■ **Instructions to follow**
Line by line, retype the data exactly as it is given.

START Source data

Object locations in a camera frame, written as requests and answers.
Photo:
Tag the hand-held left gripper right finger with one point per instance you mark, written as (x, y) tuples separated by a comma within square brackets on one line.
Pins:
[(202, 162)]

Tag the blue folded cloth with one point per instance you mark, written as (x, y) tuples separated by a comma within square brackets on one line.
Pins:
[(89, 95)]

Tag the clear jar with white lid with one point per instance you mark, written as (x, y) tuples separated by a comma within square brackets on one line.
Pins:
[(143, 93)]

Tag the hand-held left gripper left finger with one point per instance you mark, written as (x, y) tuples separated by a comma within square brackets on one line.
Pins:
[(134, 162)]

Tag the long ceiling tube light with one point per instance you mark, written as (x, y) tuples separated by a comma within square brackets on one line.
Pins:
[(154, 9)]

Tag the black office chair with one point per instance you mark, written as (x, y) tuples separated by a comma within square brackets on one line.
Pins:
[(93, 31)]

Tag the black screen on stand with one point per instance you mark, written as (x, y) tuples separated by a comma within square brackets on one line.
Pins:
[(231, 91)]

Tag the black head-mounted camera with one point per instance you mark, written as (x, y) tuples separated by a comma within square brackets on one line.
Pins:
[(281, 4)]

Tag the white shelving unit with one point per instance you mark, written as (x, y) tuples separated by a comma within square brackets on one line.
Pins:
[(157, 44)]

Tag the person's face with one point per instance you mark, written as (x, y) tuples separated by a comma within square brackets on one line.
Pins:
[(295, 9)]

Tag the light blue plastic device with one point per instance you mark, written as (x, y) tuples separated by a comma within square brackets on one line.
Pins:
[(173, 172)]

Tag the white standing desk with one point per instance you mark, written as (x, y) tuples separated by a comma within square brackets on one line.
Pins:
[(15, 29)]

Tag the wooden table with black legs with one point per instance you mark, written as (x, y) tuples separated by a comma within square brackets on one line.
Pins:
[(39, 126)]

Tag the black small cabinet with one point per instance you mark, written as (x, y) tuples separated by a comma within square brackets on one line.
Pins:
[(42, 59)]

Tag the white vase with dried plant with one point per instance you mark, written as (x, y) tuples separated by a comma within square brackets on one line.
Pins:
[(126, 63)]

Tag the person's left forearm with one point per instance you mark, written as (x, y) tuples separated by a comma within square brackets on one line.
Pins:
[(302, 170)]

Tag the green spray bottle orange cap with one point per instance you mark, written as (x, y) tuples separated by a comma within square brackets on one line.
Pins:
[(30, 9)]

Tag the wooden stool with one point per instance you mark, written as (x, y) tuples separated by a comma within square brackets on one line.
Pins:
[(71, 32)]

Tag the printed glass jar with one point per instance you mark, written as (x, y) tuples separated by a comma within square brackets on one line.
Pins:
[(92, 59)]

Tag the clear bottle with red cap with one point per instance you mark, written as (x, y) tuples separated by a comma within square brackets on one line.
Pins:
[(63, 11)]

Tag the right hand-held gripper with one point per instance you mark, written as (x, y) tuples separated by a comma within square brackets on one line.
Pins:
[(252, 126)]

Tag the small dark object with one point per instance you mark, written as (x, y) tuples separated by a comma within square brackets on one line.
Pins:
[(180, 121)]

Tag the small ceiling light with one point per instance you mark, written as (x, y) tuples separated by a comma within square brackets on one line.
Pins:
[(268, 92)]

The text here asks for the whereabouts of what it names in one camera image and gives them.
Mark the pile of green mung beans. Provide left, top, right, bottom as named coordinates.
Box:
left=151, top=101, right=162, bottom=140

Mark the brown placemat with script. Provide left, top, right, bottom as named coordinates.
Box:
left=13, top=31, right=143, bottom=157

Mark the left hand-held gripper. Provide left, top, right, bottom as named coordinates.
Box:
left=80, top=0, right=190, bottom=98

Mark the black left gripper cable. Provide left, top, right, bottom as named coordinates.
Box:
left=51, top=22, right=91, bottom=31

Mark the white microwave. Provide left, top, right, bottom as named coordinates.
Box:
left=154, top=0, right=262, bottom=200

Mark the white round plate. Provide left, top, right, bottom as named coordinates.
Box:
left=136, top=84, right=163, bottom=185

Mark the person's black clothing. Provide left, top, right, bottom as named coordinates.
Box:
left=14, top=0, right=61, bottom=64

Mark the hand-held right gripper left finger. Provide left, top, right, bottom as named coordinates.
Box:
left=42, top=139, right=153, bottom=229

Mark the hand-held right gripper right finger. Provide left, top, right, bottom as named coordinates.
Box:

END Source data

■ **Written solution**
Object locations in a camera frame, written as requests and answers.
Photo:
Tag the hand-held left gripper right finger with one point per instance you mark, written as (x, y) tuples separated by a comma within square brackets on one line.
Pins:
[(202, 162)]

Tag the blue folded cloth with one point per instance you mark, written as (x, y) tuples separated by a comma within square brackets on one line.
Pins:
[(89, 95)]

Tag the clear jar with white lid with one point per instance you mark, written as (x, y) tuples separated by a comma within square brackets on one line.
Pins:
[(143, 93)]

Tag the hand-held left gripper left finger with one point per instance you mark, written as (x, y) tuples separated by a comma within square brackets on one line.
Pins:
[(134, 162)]

Tag the long ceiling tube light with one point per instance you mark, written as (x, y) tuples separated by a comma within square brackets on one line.
Pins:
[(154, 9)]

Tag the black office chair with one point per instance you mark, written as (x, y) tuples separated by a comma within square brackets on one line.
Pins:
[(93, 31)]

Tag the black screen on stand with one point per instance you mark, written as (x, y) tuples separated by a comma within square brackets on one line.
Pins:
[(231, 91)]

Tag the black head-mounted camera with one point per instance you mark, written as (x, y) tuples separated by a comma within square brackets on one line.
Pins:
[(281, 4)]

Tag the white shelving unit with one point per instance you mark, written as (x, y) tuples separated by a comma within square brackets on one line.
Pins:
[(157, 44)]

Tag the person's face with one point per instance you mark, written as (x, y) tuples separated by a comma within square brackets on one line.
Pins:
[(295, 9)]

Tag the light blue plastic device with one point per instance you mark, written as (x, y) tuples separated by a comma within square brackets on one line.
Pins:
[(173, 172)]

Tag the white standing desk with one point per instance you mark, written as (x, y) tuples separated by a comma within square brackets on one line.
Pins:
[(15, 29)]

Tag the wooden table with black legs with one point per instance you mark, written as (x, y) tuples separated by a comma within square brackets on one line.
Pins:
[(39, 126)]

Tag the black small cabinet with one point per instance you mark, written as (x, y) tuples separated by a comma within square brackets on one line.
Pins:
[(42, 59)]

Tag the white vase with dried plant with one point per instance you mark, written as (x, y) tuples separated by a comma within square brackets on one line.
Pins:
[(126, 63)]

Tag the person's left forearm with one point per instance you mark, written as (x, y) tuples separated by a comma within square brackets on one line.
Pins:
[(302, 170)]

Tag the green spray bottle orange cap with one point per instance you mark, written as (x, y) tuples separated by a comma within square brackets on one line.
Pins:
[(30, 9)]

Tag the wooden stool with one point per instance you mark, written as (x, y) tuples separated by a comma within square brackets on one line.
Pins:
[(71, 32)]

Tag the printed glass jar with one point per instance you mark, written as (x, y) tuples separated by a comma within square brackets on one line.
Pins:
[(92, 59)]

Tag the clear bottle with red cap with one point per instance you mark, written as (x, y) tuples separated by a comma within square brackets on one line.
Pins:
[(63, 11)]

Tag the right hand-held gripper with one point per instance you mark, written as (x, y) tuples separated by a comma within square brackets on one line.
Pins:
[(252, 126)]

Tag the small dark object with one point per instance you mark, written as (x, y) tuples separated by a comma within square brackets on one line.
Pins:
[(180, 121)]

Tag the small ceiling light with one point per instance you mark, written as (x, y) tuples separated by a comma within square brackets on one line.
Pins:
[(268, 92)]

The text here asks for the whereabouts of what it names in one camera image and gives them.
Mark the pile of green mung beans. Provide left, top, right, bottom as named coordinates.
Box:
left=151, top=101, right=162, bottom=140

Mark the brown placemat with script. Provide left, top, right, bottom as named coordinates.
Box:
left=13, top=31, right=143, bottom=157

Mark the left hand-held gripper. Provide left, top, right, bottom as named coordinates.
Box:
left=80, top=0, right=190, bottom=98

Mark the black left gripper cable. Provide left, top, right, bottom as named coordinates.
Box:
left=51, top=22, right=91, bottom=31

Mark the white microwave. Provide left, top, right, bottom as named coordinates.
Box:
left=154, top=0, right=262, bottom=200

Mark the white round plate. Provide left, top, right, bottom as named coordinates.
Box:
left=136, top=84, right=163, bottom=185

Mark the person's black clothing. Provide left, top, right, bottom as named coordinates.
Box:
left=14, top=0, right=61, bottom=64

Mark the hand-held right gripper left finger. Provide left, top, right, bottom as named coordinates.
Box:
left=42, top=139, right=153, bottom=229

Mark the hand-held right gripper right finger. Provide left, top, right, bottom as named coordinates.
Box:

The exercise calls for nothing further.